Volvocales Genome Project
The Michod Lab is part of a multi-lab collaboration (Dr. Bradley J. S. C. Olson; Kansas State University, Dr. Hisayoshi Nozaki; University of Tokyo, Dr. Pierre Durand; University of Witwatersrand) and a NSF Collaborative Research Project (Dr. Bradley J. S. C. Olson; Kansas State University) to sequence the genomes of several volvocine algae. While the genomes of unicellular Chlamydomonas reinhardtii and multicellular Volvox carteri are previously published (Merchant et al. 2007, Prochnik et al. 2010), we are interested in a more detailed understanding of the genetic basis for the evolution of multicellularity. We are also interested to understanding how the order of genetic change relates to Dr. David Kirk’s 12 Step Program to Evolving Multicellularity at the phenotypic level. These projects will utilize the Volvocine algae, the most recent example of multicellular evolution, as a model system, with the goal of addressing a major gap in our knowledge of the genetic basis of multicellular evolution.
The evolution of cooperation is a fundamental process in the evolutionary transitions of individuality. Because lower level units have an evolutionary advantage if they cheat and gain lower-level fitness at the expense of the group, mechanisms to mediate this conflict are necessary for evolutionary transitions in individuality. The Michod Lab has investigated evolutionary mechanisms to mediate lower-level conflict such as germ-soma segregation, mutation rate, single-celled propagules thereby ensuring the maintenance of cooperation and the emergence individuality at the higher level.

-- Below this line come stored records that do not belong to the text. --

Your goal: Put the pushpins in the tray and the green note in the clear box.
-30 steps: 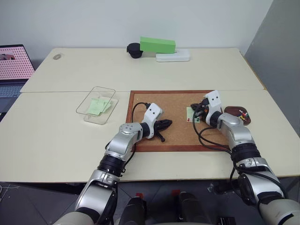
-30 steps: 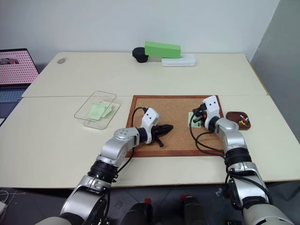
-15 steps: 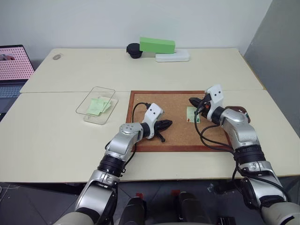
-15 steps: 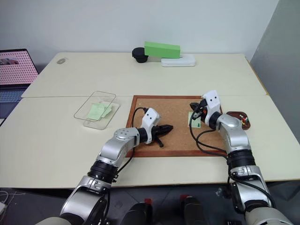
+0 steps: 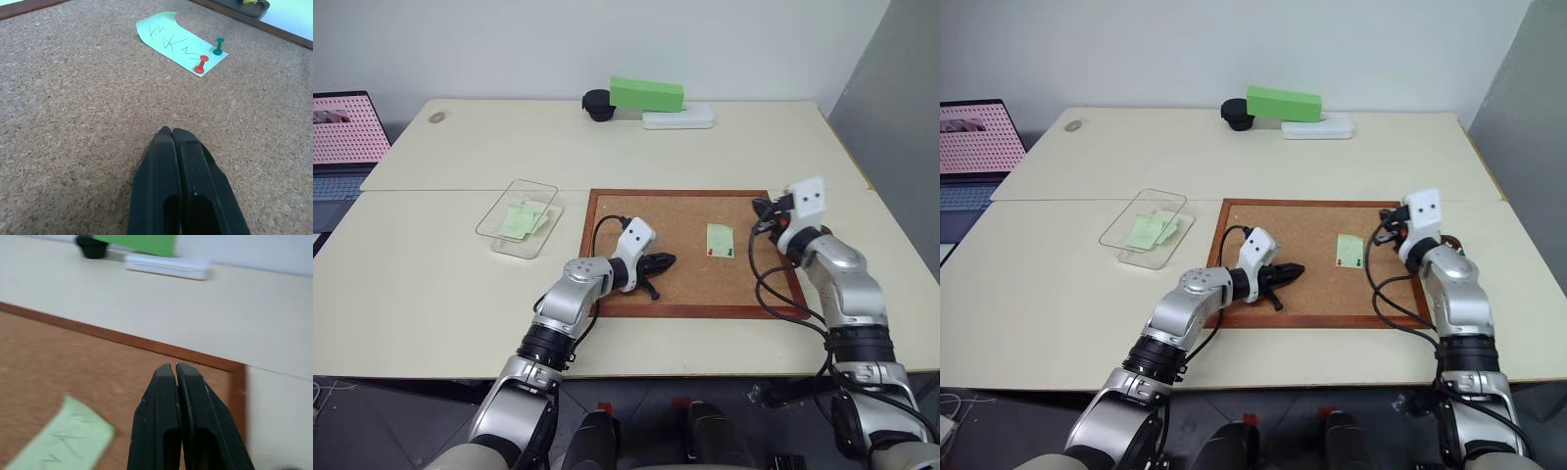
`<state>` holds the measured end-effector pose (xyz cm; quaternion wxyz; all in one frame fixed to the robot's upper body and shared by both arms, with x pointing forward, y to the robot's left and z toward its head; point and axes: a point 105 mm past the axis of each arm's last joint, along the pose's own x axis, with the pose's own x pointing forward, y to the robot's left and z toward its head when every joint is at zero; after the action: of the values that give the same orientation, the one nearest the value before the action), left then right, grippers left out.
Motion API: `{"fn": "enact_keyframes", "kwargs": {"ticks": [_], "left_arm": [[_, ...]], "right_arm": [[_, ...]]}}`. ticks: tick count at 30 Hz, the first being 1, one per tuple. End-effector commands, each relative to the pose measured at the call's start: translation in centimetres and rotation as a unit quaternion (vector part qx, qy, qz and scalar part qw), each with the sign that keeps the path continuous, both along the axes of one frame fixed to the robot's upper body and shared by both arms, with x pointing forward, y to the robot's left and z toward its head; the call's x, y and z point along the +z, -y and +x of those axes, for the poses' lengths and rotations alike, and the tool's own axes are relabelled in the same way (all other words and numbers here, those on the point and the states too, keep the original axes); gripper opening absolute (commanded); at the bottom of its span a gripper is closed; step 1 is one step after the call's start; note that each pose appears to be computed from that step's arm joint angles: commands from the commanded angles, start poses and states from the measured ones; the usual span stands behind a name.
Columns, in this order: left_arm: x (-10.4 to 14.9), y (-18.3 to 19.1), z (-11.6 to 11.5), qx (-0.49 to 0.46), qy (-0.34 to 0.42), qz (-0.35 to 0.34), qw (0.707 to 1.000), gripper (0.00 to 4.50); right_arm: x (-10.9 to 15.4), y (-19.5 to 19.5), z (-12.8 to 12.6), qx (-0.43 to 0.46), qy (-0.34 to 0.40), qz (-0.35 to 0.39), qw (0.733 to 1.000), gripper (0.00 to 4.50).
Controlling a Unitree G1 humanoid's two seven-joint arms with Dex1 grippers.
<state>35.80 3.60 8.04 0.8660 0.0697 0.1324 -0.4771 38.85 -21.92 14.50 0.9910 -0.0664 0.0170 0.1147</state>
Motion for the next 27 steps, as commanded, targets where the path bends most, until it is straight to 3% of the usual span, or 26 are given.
{"fn": "enact_keyframes", "kwargs": {"ticks": [1,13,19,27], "left_arm": [[-1.9,-0.3,-0.9,-0.007,-0.032,0.019,0.999,0.00],[-1.5,-0.5,-0.5,-0.001,-0.023,0.020,1.000,0.00],[-1.8,-0.9,-0.6,0.005,-0.024,0.025,0.999,0.00],[-1.7,-0.9,-0.7,0.006,-0.024,0.024,0.999,0.00]], "right_arm": [[1.7,2.9,-1.1,-0.064,0.013,-0.001,0.998,0.01],[0.3,6.4,-1.3,-0.124,-0.042,0.036,0.991,0.01],[0.3,6.8,-1.1,-0.125,-0.044,0.035,0.991,1.42],[0.4,7.6,-0.8,-0.136,-0.042,0.020,0.990,2.91]]}}
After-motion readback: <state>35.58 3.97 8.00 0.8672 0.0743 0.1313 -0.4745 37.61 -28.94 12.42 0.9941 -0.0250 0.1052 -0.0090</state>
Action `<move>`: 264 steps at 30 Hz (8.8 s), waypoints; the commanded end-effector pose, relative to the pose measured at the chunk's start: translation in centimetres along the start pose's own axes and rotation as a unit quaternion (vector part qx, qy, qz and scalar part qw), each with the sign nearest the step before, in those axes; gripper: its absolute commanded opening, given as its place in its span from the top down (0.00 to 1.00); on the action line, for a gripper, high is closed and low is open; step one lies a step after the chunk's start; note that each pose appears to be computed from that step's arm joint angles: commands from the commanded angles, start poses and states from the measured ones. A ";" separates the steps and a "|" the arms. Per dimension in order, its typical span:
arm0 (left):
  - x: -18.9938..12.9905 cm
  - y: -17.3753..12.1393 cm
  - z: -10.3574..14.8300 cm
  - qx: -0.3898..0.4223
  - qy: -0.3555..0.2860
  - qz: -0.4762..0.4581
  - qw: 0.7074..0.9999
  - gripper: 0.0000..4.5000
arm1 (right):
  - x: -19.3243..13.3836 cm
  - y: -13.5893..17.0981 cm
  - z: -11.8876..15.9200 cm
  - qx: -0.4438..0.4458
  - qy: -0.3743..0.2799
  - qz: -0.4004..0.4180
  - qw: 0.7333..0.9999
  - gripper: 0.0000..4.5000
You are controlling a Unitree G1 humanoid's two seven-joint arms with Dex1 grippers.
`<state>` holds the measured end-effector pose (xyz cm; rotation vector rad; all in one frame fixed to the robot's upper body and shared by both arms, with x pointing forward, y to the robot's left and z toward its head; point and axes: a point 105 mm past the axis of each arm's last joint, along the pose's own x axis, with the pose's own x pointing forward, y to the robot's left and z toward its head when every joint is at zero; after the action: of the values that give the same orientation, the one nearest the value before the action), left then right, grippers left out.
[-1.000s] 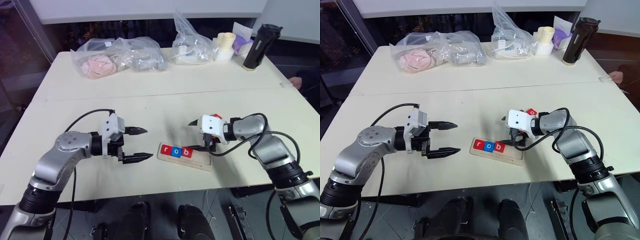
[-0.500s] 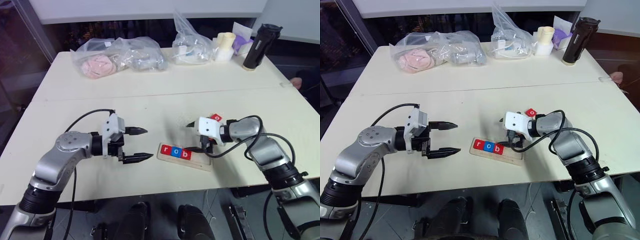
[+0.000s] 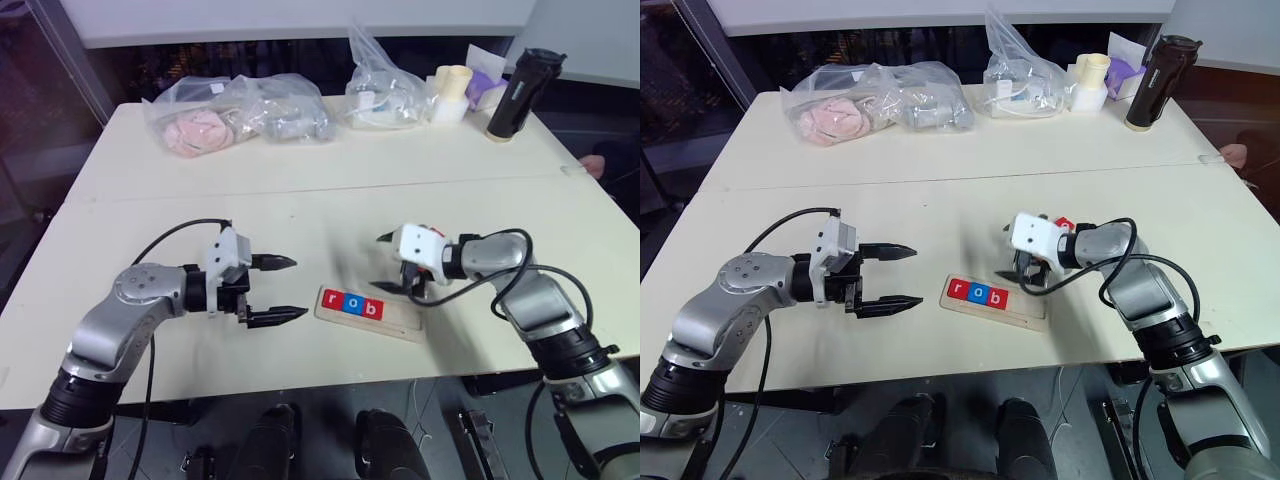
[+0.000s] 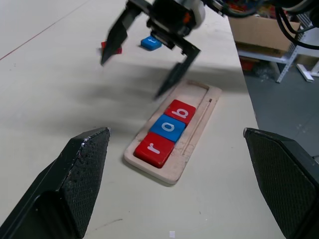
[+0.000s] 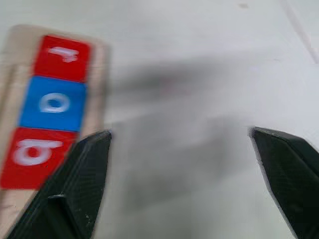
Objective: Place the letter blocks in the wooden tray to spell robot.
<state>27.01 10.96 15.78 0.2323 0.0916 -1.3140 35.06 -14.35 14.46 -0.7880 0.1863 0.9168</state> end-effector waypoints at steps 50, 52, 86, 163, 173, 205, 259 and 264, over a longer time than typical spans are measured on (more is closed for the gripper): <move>0.7 -0.1 1.0 0.021 -0.017 -0.008 1.000 0.00 | -1.2 -4.1 -10.1 0.301 0.101 -0.128 0.940 0.01; 0.7 -0.1 0.9 0.021 -0.017 -0.007 1.000 0.00 | -1.0 -4.1 -9.9 0.294 0.096 -0.121 0.943 0.01; 1.5 -0.1 0.3 0.015 -0.024 -0.025 0.999 0.00 | -11.2 3.3 -4.3 0.399 0.129 -0.281 0.863 0.75; 1.3 -0.2 0.8 0.017 -0.025 -0.017 0.999 0.00 | -10.8 3.2 -10.5 0.029 0.136 0.173 0.975 0.74; 1.4 -0.2 0.8 0.017 -0.026 -0.020 0.999 0.00 | -7.4 2.8 -2.1 0.042 0.029 0.155 0.987 0.74; 1.3 -0.3 0.9 0.016 -0.028 -0.009 0.999 0.00 | -3.7 6.8 -1.4 0.062 0.043 0.174 0.982 0.74; 1.6 -0.2 1.0 0.017 -0.031 -0.019 0.999 0.00 | -4.5 2.5 -2.3 0.041 0.041 0.013 0.998 0.00; 1.7 -0.3 1.0 0.016 -0.033 -0.018 0.999 0.00 | -5.4 1.6 -2.7 0.048 0.053 -0.012 0.997 0.00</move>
<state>27.24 9.31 15.44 0.2006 0.0645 -1.3479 30.99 -18.41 12.58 -0.7247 0.3507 0.8748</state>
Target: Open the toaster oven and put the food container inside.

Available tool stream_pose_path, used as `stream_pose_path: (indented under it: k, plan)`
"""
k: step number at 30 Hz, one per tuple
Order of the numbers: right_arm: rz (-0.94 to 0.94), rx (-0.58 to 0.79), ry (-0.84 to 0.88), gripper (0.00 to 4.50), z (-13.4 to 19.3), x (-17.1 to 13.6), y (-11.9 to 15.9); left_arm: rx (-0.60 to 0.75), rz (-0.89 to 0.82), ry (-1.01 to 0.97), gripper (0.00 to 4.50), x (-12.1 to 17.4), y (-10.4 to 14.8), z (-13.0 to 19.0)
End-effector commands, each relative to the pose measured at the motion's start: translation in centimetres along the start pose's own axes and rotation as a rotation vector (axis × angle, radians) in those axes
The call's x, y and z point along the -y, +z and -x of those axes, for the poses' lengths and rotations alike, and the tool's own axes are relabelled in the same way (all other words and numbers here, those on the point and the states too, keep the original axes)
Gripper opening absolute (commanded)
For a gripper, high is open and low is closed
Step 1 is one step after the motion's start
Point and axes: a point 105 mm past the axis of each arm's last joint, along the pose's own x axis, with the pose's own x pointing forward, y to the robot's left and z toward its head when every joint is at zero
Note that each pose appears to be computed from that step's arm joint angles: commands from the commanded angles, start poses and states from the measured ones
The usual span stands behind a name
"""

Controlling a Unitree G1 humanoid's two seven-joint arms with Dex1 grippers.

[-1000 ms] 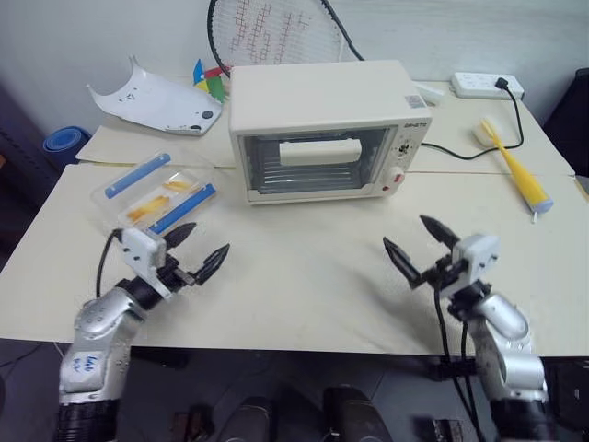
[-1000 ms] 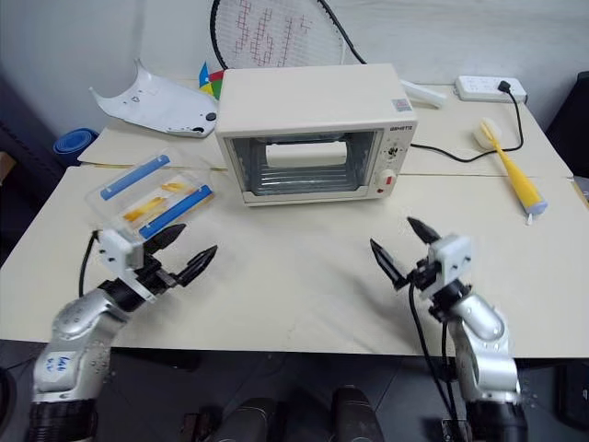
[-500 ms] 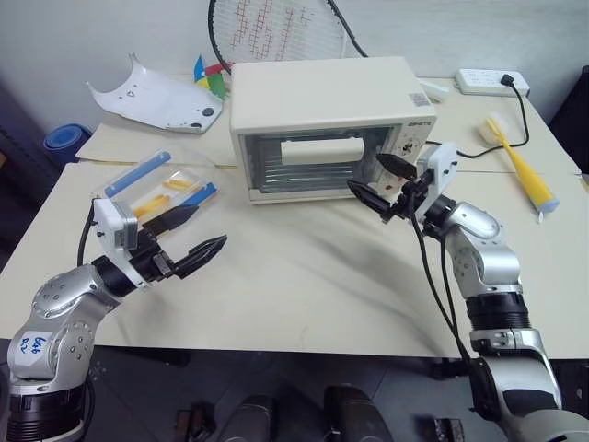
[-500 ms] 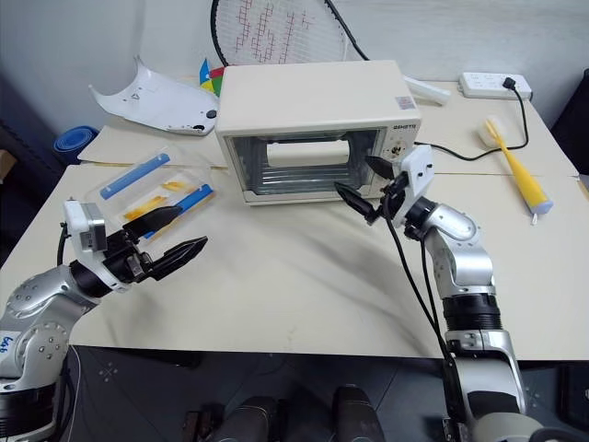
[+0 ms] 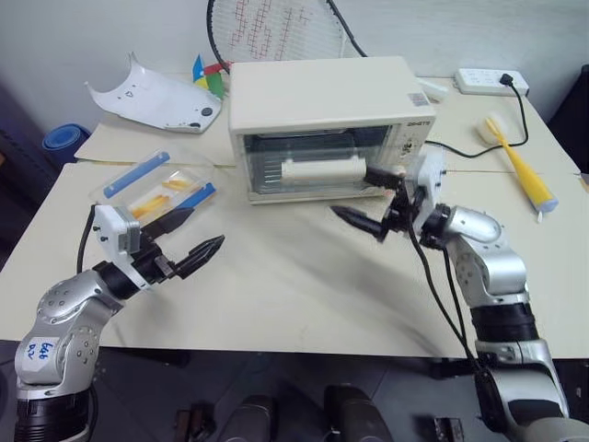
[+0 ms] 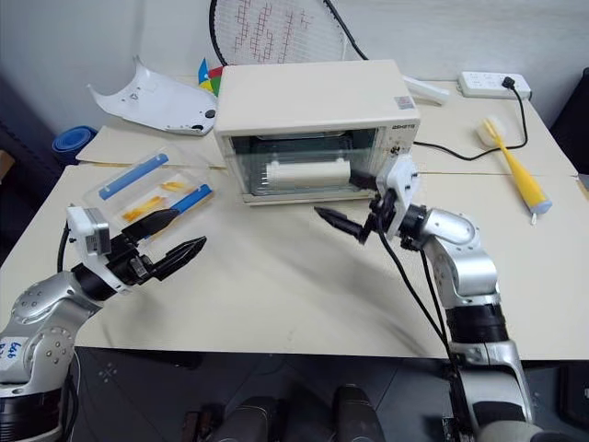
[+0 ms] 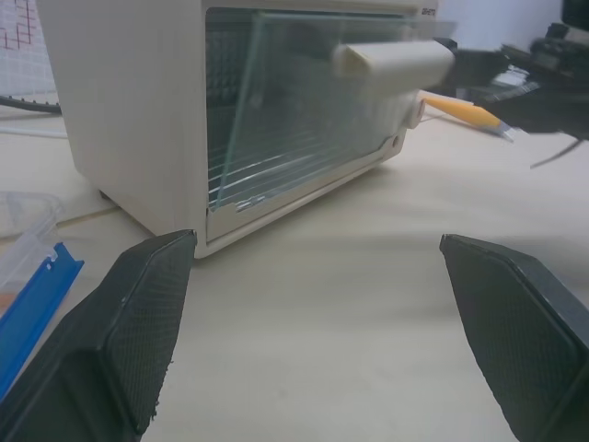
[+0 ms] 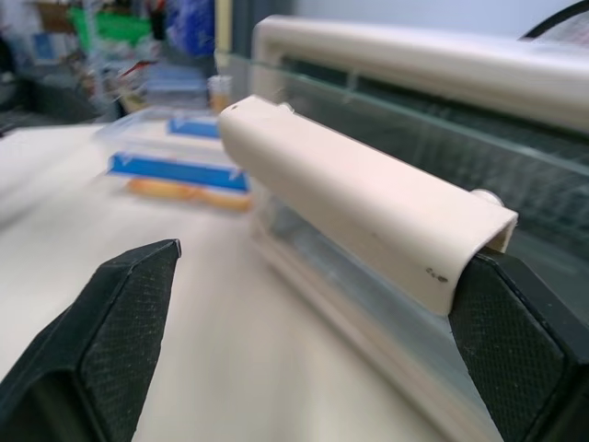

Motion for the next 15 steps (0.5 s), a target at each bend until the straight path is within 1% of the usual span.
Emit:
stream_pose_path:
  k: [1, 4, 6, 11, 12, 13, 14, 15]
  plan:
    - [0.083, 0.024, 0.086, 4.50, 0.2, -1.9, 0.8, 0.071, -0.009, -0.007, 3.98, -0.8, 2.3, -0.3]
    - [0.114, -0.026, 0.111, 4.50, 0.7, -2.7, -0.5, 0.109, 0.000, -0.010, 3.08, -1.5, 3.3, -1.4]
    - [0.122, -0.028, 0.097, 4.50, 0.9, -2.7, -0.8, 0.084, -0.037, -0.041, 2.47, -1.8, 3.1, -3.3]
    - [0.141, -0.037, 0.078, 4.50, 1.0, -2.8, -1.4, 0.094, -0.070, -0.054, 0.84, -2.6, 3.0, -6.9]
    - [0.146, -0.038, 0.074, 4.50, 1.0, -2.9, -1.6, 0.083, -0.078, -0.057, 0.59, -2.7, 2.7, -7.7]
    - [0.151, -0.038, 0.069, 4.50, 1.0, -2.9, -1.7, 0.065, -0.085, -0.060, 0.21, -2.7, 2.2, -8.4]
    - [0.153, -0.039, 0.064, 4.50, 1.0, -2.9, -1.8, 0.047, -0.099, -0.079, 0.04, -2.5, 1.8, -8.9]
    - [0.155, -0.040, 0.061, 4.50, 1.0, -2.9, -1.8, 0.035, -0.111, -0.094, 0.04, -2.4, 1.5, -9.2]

NASA project: Steps to Multicellularity.
We have developed a general theory for ETIs and propose testing this theory using the volvocine green algae as an experimental model. Due to the morphological diversity in these algae, we can investigate the genetic basis for the evolution of key phenotypes spanning the unicellular to multicellular ETI. In no other experimental model is such an undertaking feasible. Germ and somatic cells correspond to the two major fitness components (reproduction and viability); their evolution is a critical part of explaining how and why a cell group sometimes evolves into a new evolutionary individual. We aim to understand the evolution of the regA gene family, which plays a central role in germ soma division of labor (G-S DOL) in the volvocine algae. We will determine the functions of these genes and test whether unicellular-level life history trade-offs drove G-S DOL at the multicellular level, as predicted by our theory. We will use a phenotypic screen for soma-less mutants to uncover other genes involved in G-S DOL. Genomic approaches to the evolution of multicellularity allow investigation into the origin and complexity of gene families in terms of their role in phenotypes associated with the ETI. With this understanding of genotype and multicellularituy, we will address the evolution of allocation to germ and soma in a range of environments (i.e., the genotype-phenotype map for GS-DOL) using measurements of cell type allocation in diverse species, artificial selection experiments, and a study of the suppression of reproduction in repsonse to stress. We will subsequently explore the evolution of the genotype-phenotype map for germ-soma allocation using mathematical modelling.